Mais do que cálculos financeiros, especialistas apontam que confiança, cultura e preparo são decisivos para o sucesso em M&A
Enquanto cifras bilionárias circulam entre empresas e fundos de investimento, o mercado de fusões e aquisições (M&A) no Brasil evidencia que o sucesso dessas transações vai além de cálculos financeiros. De acordo com dados setoriais, até agosto de 2025, a América Latina movimentou cerca de US$ 33 bilhões, com o Brasil liderando a região e registrando 1.142 operações. Somente entre janeiro e abril, foram R$ 56,5 bilhões em 537 transações.
Por trás das planilhas e dos relatórios de sinergia, há um elemento determinante: as pessoas. É o que destaca Leonardo Grisotto, sócio da Zaxo M&A Partners. “Muita gente encara M&A como uma sequência de cálculos de valuation, cláusulas contratuais e auditorias detalhadas. Na prática, negócios não se fundem; pessoas é que se unem. Cada operação envolve culturas, histórias e expectativas diferentes. Alinhar esses elementos, mais do que encontrar sinergias financeiras, é o verdadeiro desafio”, afirma.
Grisotto cita um caso recente no setor de tecnologia que, embora promissor no papel, não avançou por falta de confiança entre as equipes. “Um detalhe que não aparece em planilhas, mas que é decisivo no resultado. Isso mostra que M&A não é apenas comprar ou vender empresas, é construir pontes entre pessoas”, complementa.
Um dos exemplos mais emblemáticos no país foi a fusão entre Arezzo (ARZZ3) e o Grupo Soma (SOMA3), anunciada em fevereiro de 2024 e concluída em julho do mesmo ano. A operação deu origem à Azzas 2154, avaliada em cerca de R$ 13 bilhões. No entanto, o valor de mercado combinado das companhias caiu cerca de 20% desde então, somando R$ 10,5 bilhões.
Analistas atribuem a desvalorização ao desempenho fraco no quarto trimestre de 2024 e às dificuldades na integração operacional. As ações da nova companhia chegaram a cair 12% em um único dia, recuperaram parte das perdas e voltaram a despencar na sequência. Em agosto de 2024, os papéis eram cotados acima de R$ 50; hoje, giram em torno de R$ 24, segundo dados de mercado.
Para Grisotto, esses movimentos confirmam que o alinhamento cultural e o planejamento estratégico são tão importantes quanto as sinergias financeiras. “Sem gestão cuidadosa das diferenças culturais, o potencial de valor não se realiza. M&A é sobre finanças, mas também sobre pessoas e culturas organizacionais”, reforça.

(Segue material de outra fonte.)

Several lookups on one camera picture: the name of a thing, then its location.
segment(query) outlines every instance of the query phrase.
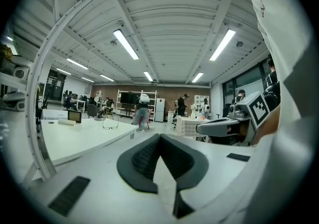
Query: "fluorescent light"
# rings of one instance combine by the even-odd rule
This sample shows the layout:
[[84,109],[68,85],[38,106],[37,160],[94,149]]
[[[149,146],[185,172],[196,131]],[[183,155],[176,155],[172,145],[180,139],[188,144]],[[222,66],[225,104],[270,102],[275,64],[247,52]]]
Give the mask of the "fluorescent light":
[[111,82],[113,82],[114,80],[110,79],[109,77],[106,77],[105,75],[101,75],[102,77],[104,77],[105,79],[110,80]]
[[61,69],[59,69],[59,68],[57,68],[56,70],[58,70],[58,71],[60,71],[60,72],[62,72],[62,73],[65,73],[65,74],[71,75],[70,73],[65,72],[65,71],[63,71],[63,70],[61,70]]
[[79,63],[73,61],[72,59],[67,59],[67,61],[70,61],[70,62],[72,62],[73,64],[75,64],[75,65],[77,65],[77,66],[79,66],[79,67],[82,67],[82,68],[84,68],[84,69],[88,69],[87,67],[82,66],[81,64],[79,64]]
[[151,78],[151,76],[150,76],[150,74],[148,73],[148,71],[145,71],[144,74],[146,75],[146,77],[148,78],[148,80],[149,80],[150,82],[153,81],[153,79]]
[[127,41],[126,37],[123,35],[120,29],[115,30],[113,34],[116,36],[116,38],[120,41],[120,43],[123,45],[123,47],[127,50],[127,52],[132,56],[134,60],[139,59],[135,50],[133,50],[130,43]]
[[236,33],[235,31],[230,30],[230,29],[227,31],[224,39],[221,41],[220,45],[215,50],[213,56],[211,56],[211,58],[209,60],[215,61],[218,58],[220,53],[225,49],[225,47],[228,45],[229,41],[233,38],[235,33]]
[[89,79],[86,79],[86,78],[84,78],[84,77],[82,77],[82,79],[83,79],[83,80],[86,80],[86,81],[89,81],[89,82],[91,82],[91,83],[94,83],[93,81],[91,81],[91,80],[89,80]]
[[197,82],[198,79],[203,75],[204,73],[198,73],[198,75],[195,77],[195,79],[193,80],[193,82]]

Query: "table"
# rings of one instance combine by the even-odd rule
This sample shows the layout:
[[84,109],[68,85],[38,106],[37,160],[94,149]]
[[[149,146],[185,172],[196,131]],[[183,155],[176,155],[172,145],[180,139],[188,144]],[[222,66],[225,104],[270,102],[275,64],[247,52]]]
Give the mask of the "table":
[[[104,126],[117,124],[117,120],[104,121]],[[57,120],[42,120],[41,126],[45,146],[54,166],[75,160],[113,142],[133,139],[138,128],[119,122],[117,129],[103,129],[102,122],[92,118],[82,119],[82,123],[75,126],[58,124]]]
[[74,99],[74,101],[76,101],[76,108],[77,108],[77,110],[79,110],[79,102],[80,103],[83,103],[83,110],[82,110],[82,112],[85,112],[85,101],[83,101],[83,100],[78,100],[78,99]]
[[208,141],[207,135],[202,135],[196,132],[196,126],[206,121],[209,121],[209,120],[208,119],[196,120],[196,119],[191,119],[189,117],[177,116],[176,135],[186,136],[186,137],[206,136],[206,142],[207,142]]
[[173,122],[174,113],[175,113],[174,111],[168,111],[168,115],[167,115],[167,122],[168,123]]
[[68,119],[68,111],[43,109],[41,119]]

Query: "person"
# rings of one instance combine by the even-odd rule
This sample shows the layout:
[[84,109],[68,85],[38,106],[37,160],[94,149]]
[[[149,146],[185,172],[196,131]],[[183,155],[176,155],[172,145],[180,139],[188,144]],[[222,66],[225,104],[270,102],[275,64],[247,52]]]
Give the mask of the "person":
[[209,104],[207,101],[207,98],[204,98],[204,103],[200,105],[200,108],[202,109],[202,116],[205,117],[205,119],[208,119],[209,114]]
[[267,64],[270,69],[270,74],[264,81],[264,99],[267,103],[269,111],[274,110],[280,104],[280,83],[277,79],[277,72],[271,54],[267,57]]
[[[284,82],[314,39],[314,31],[298,0],[251,0],[258,29],[272,54],[278,79]],[[270,115],[263,134],[276,132],[278,125],[299,119],[296,103],[284,83],[280,85],[281,103]]]
[[187,105],[185,105],[185,100],[188,98],[188,94],[184,94],[179,99],[175,100],[175,109],[177,110],[177,115],[185,116],[185,110],[187,107]]
[[74,102],[75,101],[73,100],[73,95],[68,95],[68,97],[66,98],[66,106],[69,108],[72,107],[75,111],[78,111]]
[[246,92],[244,90],[239,90],[237,96],[235,96],[235,98],[233,99],[231,104],[234,105],[234,104],[238,103],[239,101],[242,101],[245,96],[246,96]]
[[272,83],[278,82],[275,63],[271,54],[267,56],[267,65],[270,69],[270,74],[267,76],[267,78],[264,81],[265,89],[268,88]]
[[134,119],[132,122],[132,125],[138,125],[140,123],[140,120],[142,117],[142,121],[141,121],[141,124],[138,128],[138,132],[144,131],[144,125],[145,125],[147,115],[149,112],[149,105],[146,104],[145,102],[141,103],[140,99],[141,99],[141,97],[137,98],[136,104],[134,106],[135,116],[134,116]]

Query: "monitor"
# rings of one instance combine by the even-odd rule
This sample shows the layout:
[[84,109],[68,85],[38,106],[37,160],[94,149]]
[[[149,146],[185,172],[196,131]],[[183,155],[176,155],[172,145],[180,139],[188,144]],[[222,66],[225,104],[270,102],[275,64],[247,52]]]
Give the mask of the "monitor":
[[76,123],[81,123],[82,112],[68,110],[68,120],[74,120]]

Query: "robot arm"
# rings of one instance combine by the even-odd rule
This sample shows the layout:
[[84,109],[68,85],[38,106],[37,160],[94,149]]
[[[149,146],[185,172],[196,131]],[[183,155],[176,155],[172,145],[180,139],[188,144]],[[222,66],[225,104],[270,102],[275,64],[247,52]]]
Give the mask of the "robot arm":
[[269,113],[264,97],[255,92],[241,102],[231,105],[227,117],[199,124],[196,131],[217,137],[229,135],[245,137],[243,143],[250,143]]

Jefferson Nesello, sócio-fundador da Zaxo, destaca outro ponto-chave: a preparação prévia das empresas. “M&A não começa quando alguém decide vender. Começa muito antes, com empresas estruturadas, com governança, processos claros e propósito definido. Isso faz toda a diferença: uma empresa preparada é vista como oportunidade estratégica, enquanto outra é apenas um ativo à venda”, afirma.
Entre os setores que lideram o volume de fusões estão tecnologia, fintechs, varejo digital, energia limpa e infraestrutura, refletindo a busca por negócios mais sustentáveis e escaláveis. “A due diligence não é apenas uma auditoria; é um diagnóstico. O valuation não é apenas um número; é um retrato do presente baseado nas escolhas do passado. E o contrato final não é o fim, é o início de um ciclo que precisa ser bem conduzido para gerar valor real”, explica Nesello.
O executivo projeta, para 2026, um crescimento nas operações cross-border e na entrada de novos investidores institucionais, além de maior rigor regulatório. “Isso exige que as empresas estejam preparadas, com governança sólida, transparência e cultura bem definida. Ignorar isso é se expor a conflitos e perdas”, alerta.
Para Grisotto, M&A também exige sensibilidade e coragem. “É preciso coragem para dizer ‘não’ quando os valores não se alinham, para discutir vulnerabilidades e assumir que nem toda fusão precisa acontecer. Às vezes, a melhor decisão é seguir caminhos diferentes”, conclui.